Piperazine and sulfonamide derivatives represent a category of pharmacologically interesting compounds having diverse biological activities. Intensive research has been carried out on the synthesis and analysis of pharmacological activities of these derivatives. Substituted sulfonamide derivatives are important category of pharmacophores that have a wide spectrum of pharmaceutical accomplishments: as antimalarial [24], anti-microbial [25], anti-bacterial [26,27], anti-cancer [28] anti-fungal [29], anti-oxidant [30], anti-HIV [31], antiplasmodial [32], anti-neoplastic [33], anti-proliferative [34] activities and additionally known to act as 5-HT6, 5-HT7 receptor antagonists [35,36], A2B and CXCR3 antagonists [37,38],11ß-HSD [39], histone deacetylase (HDAC) inhibitors [40], ß-secretase (BACE1) inhibitors [41] and dual PI3K/mTOR inhibitors [42].

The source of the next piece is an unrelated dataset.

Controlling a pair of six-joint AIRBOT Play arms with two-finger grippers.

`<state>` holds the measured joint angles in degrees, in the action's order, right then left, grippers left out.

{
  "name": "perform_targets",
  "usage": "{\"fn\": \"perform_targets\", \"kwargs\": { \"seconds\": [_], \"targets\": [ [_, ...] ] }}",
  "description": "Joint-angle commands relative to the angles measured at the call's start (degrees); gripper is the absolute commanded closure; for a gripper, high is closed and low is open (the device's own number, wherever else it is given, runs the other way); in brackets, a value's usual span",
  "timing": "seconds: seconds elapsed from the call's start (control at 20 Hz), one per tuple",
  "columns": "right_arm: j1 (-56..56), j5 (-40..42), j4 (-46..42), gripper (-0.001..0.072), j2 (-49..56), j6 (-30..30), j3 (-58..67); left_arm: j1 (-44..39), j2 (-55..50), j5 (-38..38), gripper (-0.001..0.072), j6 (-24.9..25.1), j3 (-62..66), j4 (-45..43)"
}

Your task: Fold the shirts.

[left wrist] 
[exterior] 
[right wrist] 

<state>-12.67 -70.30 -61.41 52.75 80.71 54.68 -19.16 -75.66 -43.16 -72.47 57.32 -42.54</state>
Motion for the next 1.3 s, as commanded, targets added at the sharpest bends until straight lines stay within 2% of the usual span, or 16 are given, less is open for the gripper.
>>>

The chemistry of pyridazines and their fused heterocyclic derivatives has received considerable attention owing to their synthetic and effective biological importance. Pyridazines have been reported to possess antimicrobial [43-45], antituberculosis [46-48], antifungal [49], anticancer [50], anti-hypertensive [51], herbicidal [52], antiinflammatory [53] activities and protein tyrosine phosphatise 1B(PTP1B) inhibitors [54]. They also have an immense potential in agricultural science as plant growth regulators and crop protection agents [55]. The incorporation of two moieties increases biological activity of both and thus it was of value to synthesize some new heterocyclic derivatives having two moieties in the same molecules.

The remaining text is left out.